Problem details
Copy whichever lines of the data hold the word "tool".

Data for analysis: Begin

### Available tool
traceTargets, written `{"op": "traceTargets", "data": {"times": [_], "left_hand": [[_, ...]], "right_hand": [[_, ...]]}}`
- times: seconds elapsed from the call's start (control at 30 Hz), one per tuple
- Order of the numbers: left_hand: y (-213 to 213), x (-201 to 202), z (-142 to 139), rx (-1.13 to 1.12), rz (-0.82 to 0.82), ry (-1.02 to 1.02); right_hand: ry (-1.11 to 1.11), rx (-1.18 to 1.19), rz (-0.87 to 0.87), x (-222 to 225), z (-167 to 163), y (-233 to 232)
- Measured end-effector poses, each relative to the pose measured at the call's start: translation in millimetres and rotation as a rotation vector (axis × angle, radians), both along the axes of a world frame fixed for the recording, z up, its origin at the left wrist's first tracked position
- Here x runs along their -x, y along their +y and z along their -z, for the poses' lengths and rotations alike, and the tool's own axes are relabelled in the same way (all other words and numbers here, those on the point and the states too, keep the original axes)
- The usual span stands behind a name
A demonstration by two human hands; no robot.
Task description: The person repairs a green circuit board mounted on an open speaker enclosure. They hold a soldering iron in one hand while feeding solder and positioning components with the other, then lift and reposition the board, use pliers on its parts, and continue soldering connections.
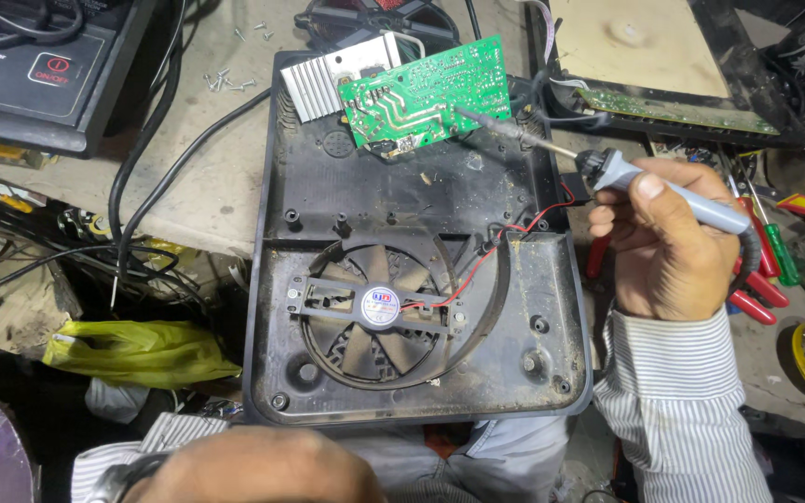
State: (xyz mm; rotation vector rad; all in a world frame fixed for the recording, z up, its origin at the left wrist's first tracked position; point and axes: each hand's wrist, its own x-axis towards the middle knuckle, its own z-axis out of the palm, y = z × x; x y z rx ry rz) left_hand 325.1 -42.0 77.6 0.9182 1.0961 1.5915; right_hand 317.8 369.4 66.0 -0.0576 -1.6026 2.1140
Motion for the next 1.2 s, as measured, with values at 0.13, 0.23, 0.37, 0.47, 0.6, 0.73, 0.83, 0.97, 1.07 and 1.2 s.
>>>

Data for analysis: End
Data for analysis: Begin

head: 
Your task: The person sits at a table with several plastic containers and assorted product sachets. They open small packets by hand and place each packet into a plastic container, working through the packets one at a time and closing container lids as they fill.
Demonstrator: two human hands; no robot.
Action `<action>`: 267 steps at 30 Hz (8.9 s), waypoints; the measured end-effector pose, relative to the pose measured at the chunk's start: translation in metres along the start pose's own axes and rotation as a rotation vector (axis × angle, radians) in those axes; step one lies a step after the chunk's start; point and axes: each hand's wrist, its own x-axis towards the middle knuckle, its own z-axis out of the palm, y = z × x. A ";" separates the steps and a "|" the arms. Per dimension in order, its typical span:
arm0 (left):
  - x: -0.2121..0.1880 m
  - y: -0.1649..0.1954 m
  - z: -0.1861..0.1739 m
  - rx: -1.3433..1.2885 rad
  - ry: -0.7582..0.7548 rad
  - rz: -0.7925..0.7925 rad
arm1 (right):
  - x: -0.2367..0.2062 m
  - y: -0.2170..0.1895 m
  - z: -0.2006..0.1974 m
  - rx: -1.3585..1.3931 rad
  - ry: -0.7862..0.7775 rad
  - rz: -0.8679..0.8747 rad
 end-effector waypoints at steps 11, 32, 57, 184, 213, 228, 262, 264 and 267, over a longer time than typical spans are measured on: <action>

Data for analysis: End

Expected answer
### Available tool
- Here x runs along their -x, y along their +y and z along their -z, for the poses' lengths and rotations alike, and the tool's own axes are relabelled in the same way (all other words and numbers here, those on the point and the states too, keep the original axes)

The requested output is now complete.